Incremental Embedding Within a Dissimilarity-Based Framework
Résumé
Numerical representations of objects through vectors or matrices can be combined with numerous machine learning methods. However, this kind of representation does not allow to readily encoding both the objects and their relationships. Conversely, structural pattern recognition methods based on strings or graphs provide a natural encoding of objects' relationships but can usually be combined only with a few set of machine learning methods. This last decade has seen majors advancements aiming to link these two fields. The two majors research fields in this direction concern the design of new graph and string kernels and different explicit embedding schemes of structural data. Explicit embedding of structural data can be combined with any machine learning methods. Dissimilarity representation methods are important because they allow an explicit embedding and the connection with the kernel framework. However these methods requires the whole universe to be known during the learning phase and to obtain a Euclidean embedding the matrix of dissimilarity encoding dissimilarities between any pair of objects should be regularized. This last point somehow violates the usual separation between training and test sets since both sets should be jointly processed and is an important limitation in many practical applications where the test set is unbounded and unknown during the learning phase.
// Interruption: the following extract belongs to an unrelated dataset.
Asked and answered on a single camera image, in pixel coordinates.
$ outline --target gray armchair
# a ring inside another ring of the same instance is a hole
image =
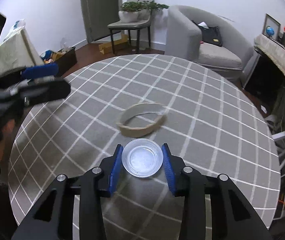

Moreover, requiring the whole universe represents a bottleneck for the processing of massive dataset. In this paper, we propose to overcome these limitations following an incremental embedding based on dissimilarity representations. We study in this paper, the pros and cons of two methods, which allow computing implicitly, and separately the embedding of points in the test set and in the learning set. Conclusions are set following experiments performed on different datasets.